Output the data below exactly.

=== DATA EXCERPT ===
= = = = = = =

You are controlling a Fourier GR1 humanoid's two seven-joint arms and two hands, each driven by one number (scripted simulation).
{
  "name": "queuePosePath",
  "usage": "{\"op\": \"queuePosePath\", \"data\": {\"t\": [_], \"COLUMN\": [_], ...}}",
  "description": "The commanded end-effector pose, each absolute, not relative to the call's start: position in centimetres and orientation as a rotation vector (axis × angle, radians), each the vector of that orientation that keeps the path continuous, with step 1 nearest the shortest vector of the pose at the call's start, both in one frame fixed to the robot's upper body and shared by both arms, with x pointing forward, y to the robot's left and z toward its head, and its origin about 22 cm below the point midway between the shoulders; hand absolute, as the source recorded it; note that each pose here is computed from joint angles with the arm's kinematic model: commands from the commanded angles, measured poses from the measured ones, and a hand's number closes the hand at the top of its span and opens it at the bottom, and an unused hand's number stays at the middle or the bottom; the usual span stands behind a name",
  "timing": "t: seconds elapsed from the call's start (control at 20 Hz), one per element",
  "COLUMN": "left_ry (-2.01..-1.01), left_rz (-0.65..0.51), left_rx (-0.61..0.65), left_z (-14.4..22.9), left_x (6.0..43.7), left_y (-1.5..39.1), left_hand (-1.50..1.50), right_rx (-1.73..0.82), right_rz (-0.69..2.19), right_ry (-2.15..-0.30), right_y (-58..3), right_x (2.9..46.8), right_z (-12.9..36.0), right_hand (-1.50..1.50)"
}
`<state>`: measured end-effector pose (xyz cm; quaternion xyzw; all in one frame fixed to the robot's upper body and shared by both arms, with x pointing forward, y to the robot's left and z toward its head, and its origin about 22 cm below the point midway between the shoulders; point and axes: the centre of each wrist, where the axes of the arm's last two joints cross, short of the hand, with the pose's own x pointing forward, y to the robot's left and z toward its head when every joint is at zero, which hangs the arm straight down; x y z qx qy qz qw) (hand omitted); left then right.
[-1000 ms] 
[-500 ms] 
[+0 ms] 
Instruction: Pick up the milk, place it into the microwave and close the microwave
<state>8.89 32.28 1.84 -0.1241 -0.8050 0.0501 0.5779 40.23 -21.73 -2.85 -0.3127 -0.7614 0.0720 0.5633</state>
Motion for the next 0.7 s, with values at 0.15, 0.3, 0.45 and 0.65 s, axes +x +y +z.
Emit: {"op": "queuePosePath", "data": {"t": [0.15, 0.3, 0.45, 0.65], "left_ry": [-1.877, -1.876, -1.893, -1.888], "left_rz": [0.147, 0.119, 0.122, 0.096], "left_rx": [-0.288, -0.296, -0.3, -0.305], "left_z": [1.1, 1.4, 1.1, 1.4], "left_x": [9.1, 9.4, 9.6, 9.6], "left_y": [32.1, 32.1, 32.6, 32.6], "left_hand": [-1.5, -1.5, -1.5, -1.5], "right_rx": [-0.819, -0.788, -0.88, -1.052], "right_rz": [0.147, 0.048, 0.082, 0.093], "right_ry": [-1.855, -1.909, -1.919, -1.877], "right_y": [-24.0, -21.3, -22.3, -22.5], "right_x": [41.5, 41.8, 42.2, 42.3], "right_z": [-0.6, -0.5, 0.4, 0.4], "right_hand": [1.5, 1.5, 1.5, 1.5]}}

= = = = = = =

=== EXERCISE SOLUTION ===
You are controlling a Fourier GR1 humanoid's two seven-joint arms and two hands, each driven by one number (scripted simulation).
{
  "name": "queuePosePath",
  "usage": "{\"op\": \"queuePosePath\", \"data\": {\"t\": [_], \"COLUMN\": [_], ...}}",
  "description": "The commanded end-effector pose, each absolute, not relative to the call's start: position in centimetres and orientation as a rotation vector (axis × angle, radians), each the vector of that orientation that keeps the path continuous, with step 1 nearest the shortest vector of the pose at the call's start, both in one frame fixed to the robot's upper body and shared by both arms, with x pointing forward, y to the robot's left and z toward its head, and its origin about 22 cm below the point midway between the shoulders; hand absolute, as the source recorded it; note that each pose here is computed from joint angles with the arm's kinematic model: commands from the commanded angles, measured poses from the measured ones, and a hand's number closes the hand at the top of its span and opens it at the bottom, and an unused hand's number stays at the middle or the bottom; the usual span stands behind a name",
  "timing": "t: seconds elapsed from the call's start (control at 20 Hz), one per element",
  "COLUMN": "left_ry (-2.01..-1.01), left_rz (-0.65..0.51), left_rx (-0.61..0.65), left_z (-14.4..22.9), left_x (6.0..43.7), left_y (-1.5..39.1), left_hand (-1.50..1.50), right_rx (-1.73..0.82), right_rz (-0.69..2.19), right_ry (-2.15..-0.30), right_y (-58..3), right_x (2.9..46.8), right_z (-12.9..36.0), right_hand (-1.50..1.50)"
}
`<state>`: measured end-effector pose (xyz cm; quaternion xyzw; all in one frame fixed to the robot's upper body and shared by both arms, with x pointing forward, y to the robot's left and z toward its head, and its origin about 22 cm below the point midway between the shoulders; point and axes: the centre of each wrist, where the axes of the arm's last two joints cross, short of the hand, with the pose's own x pointing forward, y to the robot's left and z toward its head when every joint is at zero, which hangs the arm straight down; x y z qx qy qz qw) (hand omitted); left then right.
[-1000 ms] 
[-500 ms] 
[+0 ms] 
Instruction: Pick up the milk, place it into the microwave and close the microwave
<state>8.89 32.28 1.84 -0.1241 -0.8050 0.0501 0.5779 40.23 -21.73 -2.85 -0.3127 -0.7614 0.0720 0.5633</state>
Motion for the next 0.7 s, with values at 0.15, 0.3, 0.45 and 0.65 s, axes +x +y +z.
Emit: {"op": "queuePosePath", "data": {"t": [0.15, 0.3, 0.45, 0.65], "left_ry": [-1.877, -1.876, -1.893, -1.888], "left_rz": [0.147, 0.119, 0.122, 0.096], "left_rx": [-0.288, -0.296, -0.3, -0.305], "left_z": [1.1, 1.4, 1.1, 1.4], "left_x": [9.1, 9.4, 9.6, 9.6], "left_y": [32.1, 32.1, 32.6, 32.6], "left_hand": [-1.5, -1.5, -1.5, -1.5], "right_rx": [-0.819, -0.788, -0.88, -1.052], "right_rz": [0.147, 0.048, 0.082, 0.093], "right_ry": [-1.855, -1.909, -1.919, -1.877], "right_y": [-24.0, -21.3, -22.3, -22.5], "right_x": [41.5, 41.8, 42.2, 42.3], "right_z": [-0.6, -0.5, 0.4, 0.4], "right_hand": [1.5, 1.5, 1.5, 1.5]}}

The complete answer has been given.